А Гера тут и говорит:

— Если бы он был не рад, я бы сейчас вот своими руками снял бы ему штаны и так бы ему всыпал по первое число, а потом выпустил бы его без штанов: иди, парень, на все четыре стороны, только к археологам близко не подходи.

А Витя рассказал, что, когда его приняли первый раз в экспедицию, он от радости целых пять минут ходил на руках, а потом задел ногами буфет, и буфет покачнулся, и оттуда выпал любимый мамин сервиз, который она всю войну берегла, не выменяла.

А потом Александр Григорьевич вспомнил про то, как я говорил, что у меня «глаз насквозный», и сказал, что они будут давать меня напрокат другим экспедициям в обмен на тушёнку и сгущённое молоко.

Я, конечно, понимал, что это шутки, но всё-таки немножко обиделся, а Александр Григорьевич засмеялся и сказал, что в археологи принимаются только настоящие мужчины, а настоящие мужчины испытываются двумя вещами — несчастьем и солёной шуткой и что я первое испытание прошёл, а второе ещё не совсем.

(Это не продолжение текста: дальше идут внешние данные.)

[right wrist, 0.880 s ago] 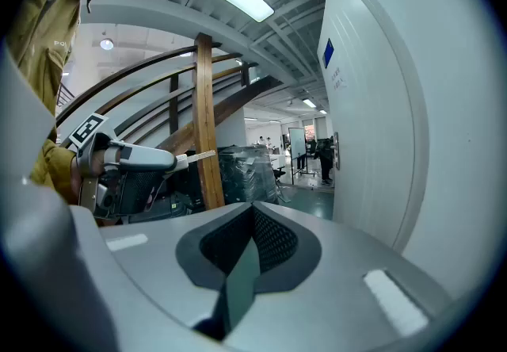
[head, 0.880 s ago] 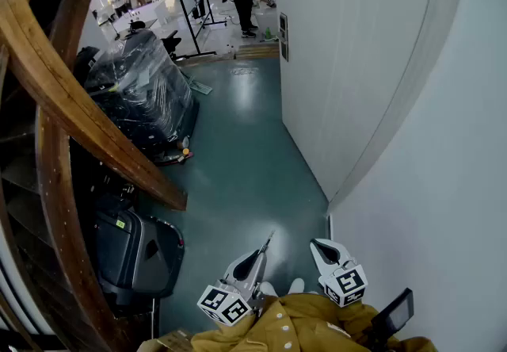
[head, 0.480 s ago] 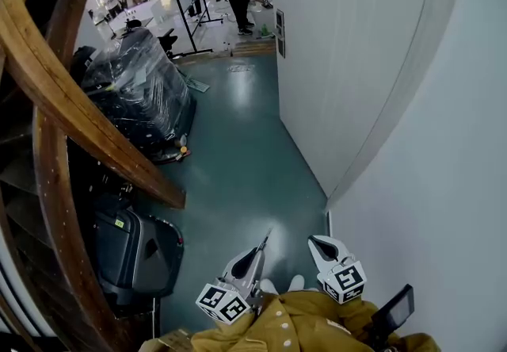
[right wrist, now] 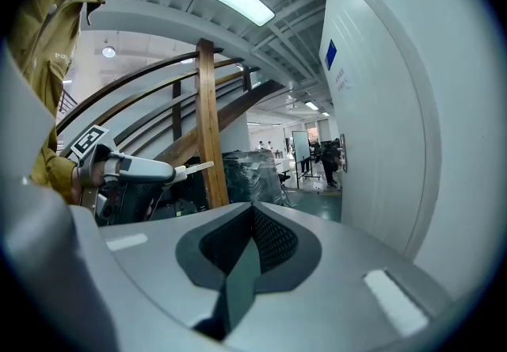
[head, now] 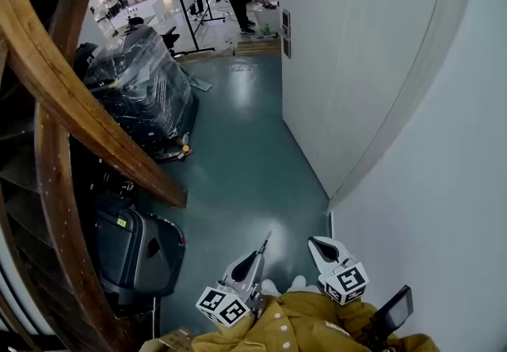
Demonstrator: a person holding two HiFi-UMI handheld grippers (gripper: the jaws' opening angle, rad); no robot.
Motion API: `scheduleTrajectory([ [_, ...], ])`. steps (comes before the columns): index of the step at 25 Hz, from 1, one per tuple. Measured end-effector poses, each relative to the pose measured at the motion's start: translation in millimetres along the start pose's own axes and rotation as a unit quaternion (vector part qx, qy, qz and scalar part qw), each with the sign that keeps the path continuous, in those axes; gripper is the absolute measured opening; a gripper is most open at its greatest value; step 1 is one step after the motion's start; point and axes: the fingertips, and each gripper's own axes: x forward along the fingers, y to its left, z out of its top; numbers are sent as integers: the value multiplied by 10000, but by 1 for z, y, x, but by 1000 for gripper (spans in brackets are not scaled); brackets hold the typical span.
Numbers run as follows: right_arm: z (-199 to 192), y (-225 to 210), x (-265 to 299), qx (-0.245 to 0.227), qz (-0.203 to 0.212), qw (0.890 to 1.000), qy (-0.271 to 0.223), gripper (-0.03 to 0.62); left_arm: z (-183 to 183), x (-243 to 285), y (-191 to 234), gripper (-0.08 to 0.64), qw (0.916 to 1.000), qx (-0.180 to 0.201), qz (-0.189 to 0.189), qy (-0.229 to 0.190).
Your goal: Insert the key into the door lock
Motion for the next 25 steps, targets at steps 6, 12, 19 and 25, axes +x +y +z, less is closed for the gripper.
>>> scheduleTrajectory([
  [6,-3,21,37,16,73,10000,-34,6,13,-25,35,23,9999,33,129,-100],
  [12,-7,18,61,95,117,9998,118,6,17,-7,60,25,9998,-139,142,-24],
  [19,11,-42,122,156,-23,9999,39,6,46,57,104,25,9998,-164,130,24],
  [25,45,-133,186,147,-98,9998,25,6,88,159,139,24,9998,-113,150,104],
])
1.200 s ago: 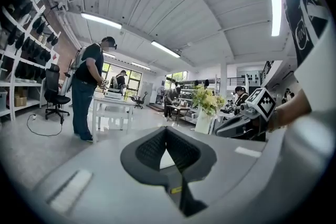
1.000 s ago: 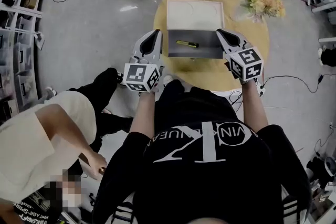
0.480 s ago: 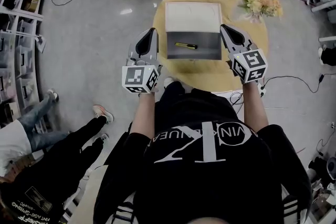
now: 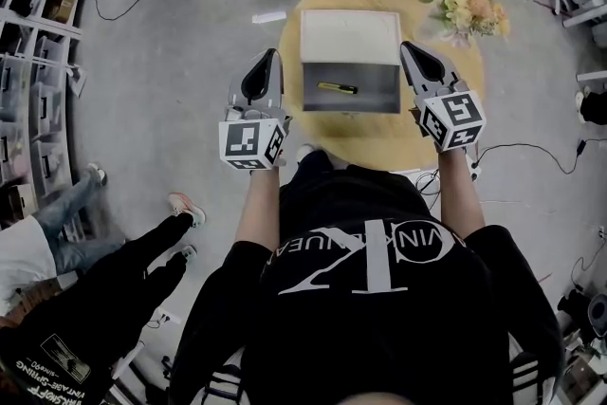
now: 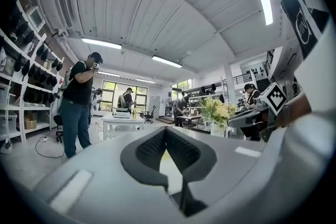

И тут вдруг Александр Григорьевич стал какой-то серьёзный и говорит, вот мы, мол, тебя все шуткой испытывали, а если говорить всерьёз, то нашу экспедицию только из-за тебя и утвердили.

А я и говорю:

— Сами говорите, что всерьёз, а сами опять шутите!

А Александр Григорьевич вроде бы совсем стал серьёзный, так что я и не пойму ничего. И Витя тут ещё говорит:

— Точно, старик, из-за тебя.

Ну, а я и совсем ничего не понимаю:

— Как это так?

— А вот так, — говорит Александр Григорьевич. — Всё из-за твоего слоновьего горшочка.

— А я, хоть застрелите меня, всё равно ничего не понимаю: там же хлам какой-то был, ерунда всякая. Свалили в большой горшок, что не нужно, чтоб на свалку тащить, поленился генуэзец какой-то.

— Стоп! — вдруг прогремел тут Александр Григорьевич. — Стоп, машина! Генуэзец, говоришь; был бы генуэзец — не было бы экспедиции. Вот тебе и генуэзец. Нет, брат, тут тебе лет этак на пятьсот пораньше будет, чем генуэзец. Вот это-то всё барахло, которое, ты говоришь, поленились на свалку оттащить, и рассказало нам, что это был не генуэзец вовсе, а киммериец, причём, судя по его скарбу, вполне мирный киммериец, а не вояка какой-нибудь. А почему вдруг киммериец и пифос античный, а? Ответь мне. Не можешь. Этого, брат, и мы сказать пока не можем, а вот покопаем ещё, тогда, может, и скажем. А тебе-то, тёзка, ещё учиться ох как надо!